Questo ambizioso programma liberale potrà essere raggiunto a condizione di una profonda modifica dell’assetto istituzionale dello Stato, i cui compiti devono essere ridotti all’essenziale, mentre tutti i servizi pubblici che non devono essere necessariamente erogati direttamente dallo Stato o dagli enti pubblici devono essere
gestiti dai privati, con oneri eventualmente a carico della collettività.
Allo stesso modo, l’Italia dovrà battersi per una rivisitazione delle politiche europee e dello stesso assetto istituzionale europeo.

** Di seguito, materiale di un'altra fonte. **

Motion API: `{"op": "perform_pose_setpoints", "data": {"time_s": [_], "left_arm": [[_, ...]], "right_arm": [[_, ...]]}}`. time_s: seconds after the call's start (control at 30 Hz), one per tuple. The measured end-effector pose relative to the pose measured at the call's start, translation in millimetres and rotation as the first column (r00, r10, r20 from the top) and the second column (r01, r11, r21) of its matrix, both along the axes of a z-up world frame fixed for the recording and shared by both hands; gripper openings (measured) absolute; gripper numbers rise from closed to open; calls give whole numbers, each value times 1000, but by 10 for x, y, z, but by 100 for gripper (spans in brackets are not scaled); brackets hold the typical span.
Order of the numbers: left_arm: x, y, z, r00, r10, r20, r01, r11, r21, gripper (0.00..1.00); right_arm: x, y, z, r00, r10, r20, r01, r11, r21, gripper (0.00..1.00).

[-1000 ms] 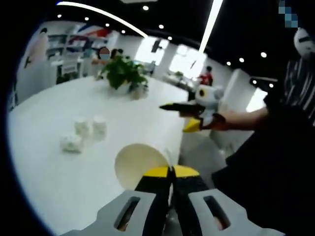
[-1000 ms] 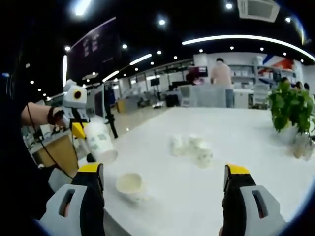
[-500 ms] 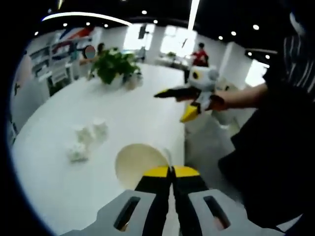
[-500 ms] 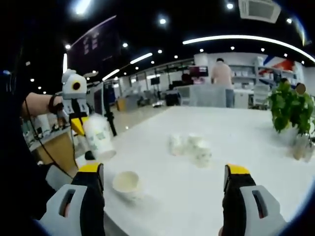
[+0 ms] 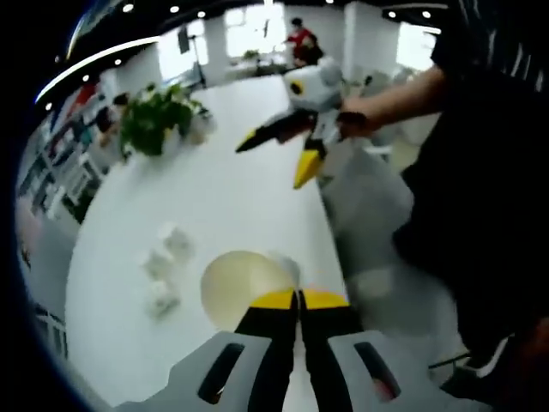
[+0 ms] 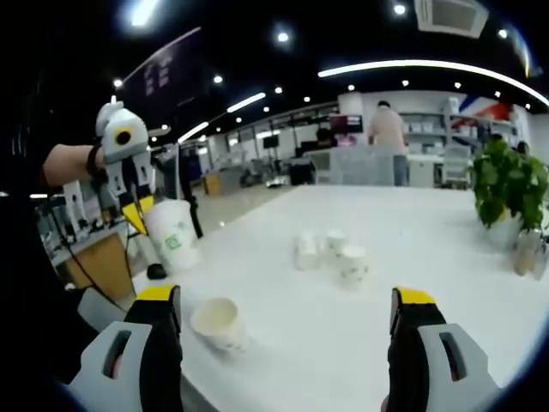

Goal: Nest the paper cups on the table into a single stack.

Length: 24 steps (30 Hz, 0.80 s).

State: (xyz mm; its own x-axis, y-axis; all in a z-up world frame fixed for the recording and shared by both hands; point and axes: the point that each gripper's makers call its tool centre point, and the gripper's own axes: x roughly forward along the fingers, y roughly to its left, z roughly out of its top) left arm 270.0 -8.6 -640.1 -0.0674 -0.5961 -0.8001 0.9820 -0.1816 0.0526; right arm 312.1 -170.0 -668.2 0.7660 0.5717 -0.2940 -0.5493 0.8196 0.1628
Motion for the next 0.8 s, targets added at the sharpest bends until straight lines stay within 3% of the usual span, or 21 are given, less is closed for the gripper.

L’Europa che vogliamo è quella confederale, capace di gestire unitariamente alcuni compiti fondamentali, tra cui la difesa di confini ed il mercato interno. L’Italia deve ricominciare a far valere i propri interessi in Europa e con l’Europa, esattamente come fanno gli altri Paesi.
L’Europa dovrà rendersi anche militarmente autonoma e capace di difendere i propri Stati dalle aggressioni esterne. Un’Europa realmente federale ed unita dovrà essere protagonista dello scacchiere mondiale e non più mera spettatrice o, peggio, succube di decisioni assunte a suo discapito.
(Mozione approvata nell’ultimo congresso del PLI, Roma settembre 2022).